So many of my posts lately begin with my appy Polly loggies for not posting enough, so screw that. I'm gonna start to post whatever is on my mind whether or not I've been a good Ana and lost weight. So that means you, O my lovelies, get to read more ofmy stream of thought.
So yeah lately I've had non stop bad days, I'm at 142 and it feels like I'll never be thin and that depresses me more everyday. What I need to do is like get just a salad when my friends go to cici's instead of buying into the whole I'll get what I paid for mindset.
Blech, also in the way of misnomers I have still yet to put any of my art up here... Maybe i'm afraid someone will recognize me from my art... Maybe I'm just really narcicistic... Hmm but how can I be in love with myself if I hate myself so much.

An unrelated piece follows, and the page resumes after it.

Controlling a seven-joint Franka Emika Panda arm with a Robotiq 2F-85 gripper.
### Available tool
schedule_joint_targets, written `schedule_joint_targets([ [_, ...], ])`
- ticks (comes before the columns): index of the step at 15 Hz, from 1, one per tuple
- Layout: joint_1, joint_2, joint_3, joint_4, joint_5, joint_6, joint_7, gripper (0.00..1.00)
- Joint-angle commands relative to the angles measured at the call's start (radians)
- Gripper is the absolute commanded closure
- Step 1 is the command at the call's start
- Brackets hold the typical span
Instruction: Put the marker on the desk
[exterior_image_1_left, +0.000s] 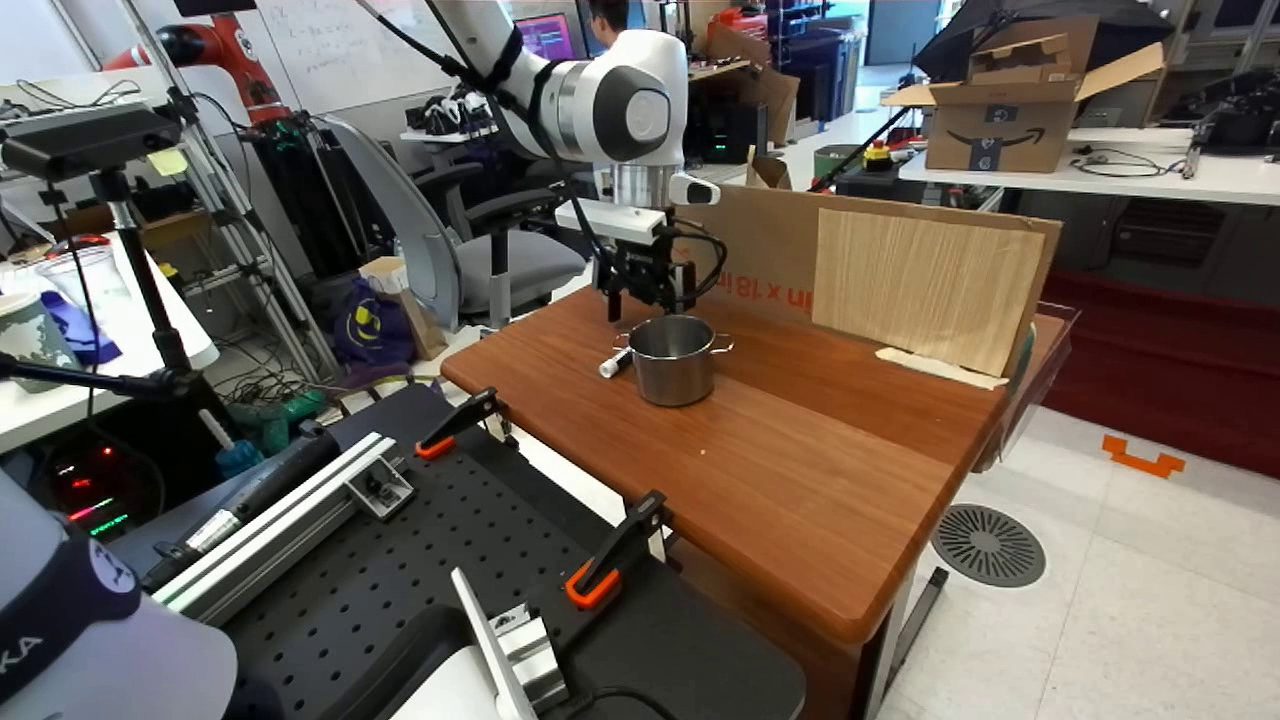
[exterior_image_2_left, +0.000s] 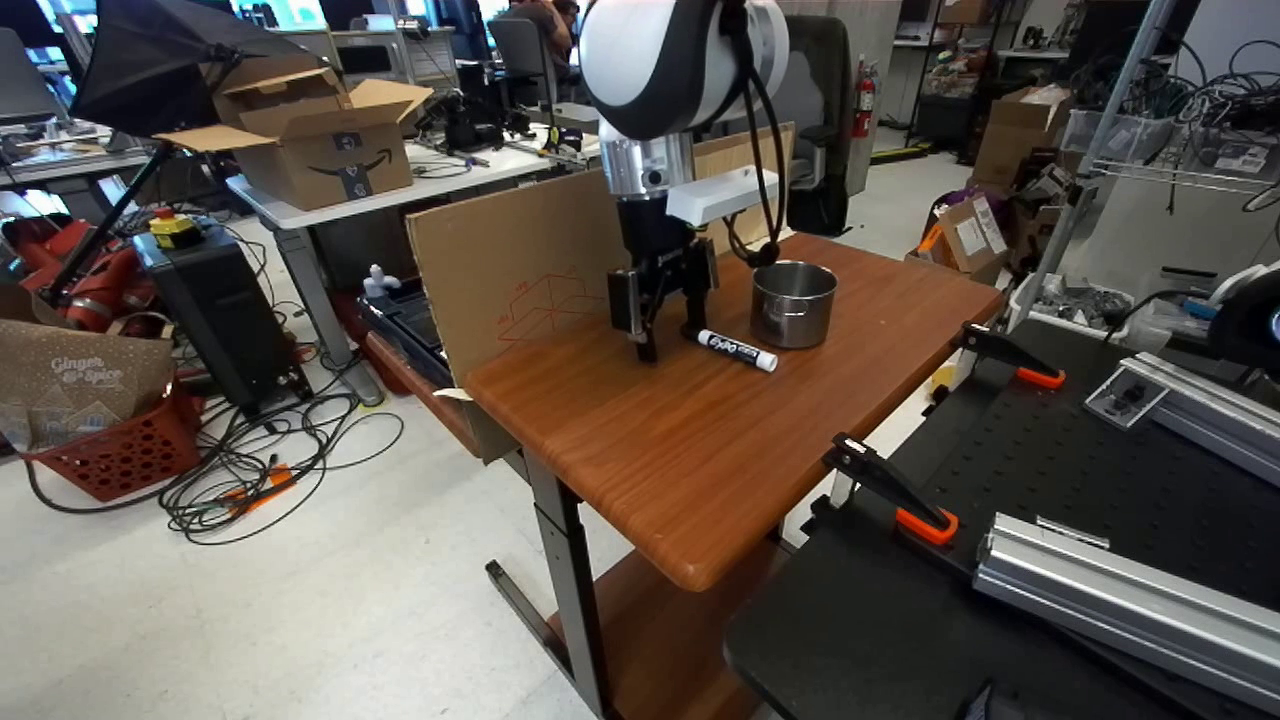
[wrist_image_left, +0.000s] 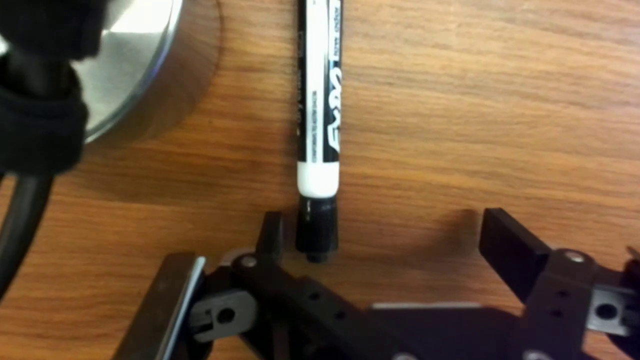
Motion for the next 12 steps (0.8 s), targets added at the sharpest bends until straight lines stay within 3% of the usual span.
schedule_joint_targets([
  [1,0.008,0.026,-0.008,0.045,-0.015,-0.044,0.01,0.0],
  [12,0.045,-0.04,-0.014,0.065,-0.06,-0.038,0.021,0.0],
])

So yes, expect my artwork to soon dreadfully and tactlessly adorn this blog. And as far as my car since there are those out there ever so curious: long story short my engine had issues I was unaware of, but now a bunch of parts and three tear downs and rebuilds later (damn bloody well be the last rebuild) I will soon have my baby Tiamat (1997 Eagle Talon) back on the road. YAYs!!!
And now to leave with a quote:
"I dreamt I was a butterfly though I did not realize I was dreaming. When I woke I was I and not the butterfly. This makes me wonder... am I a man dreaming of being a butterfly or a butterfly dreaming I am a man. For you see in the end they have the same cause and effect and there is no real difference."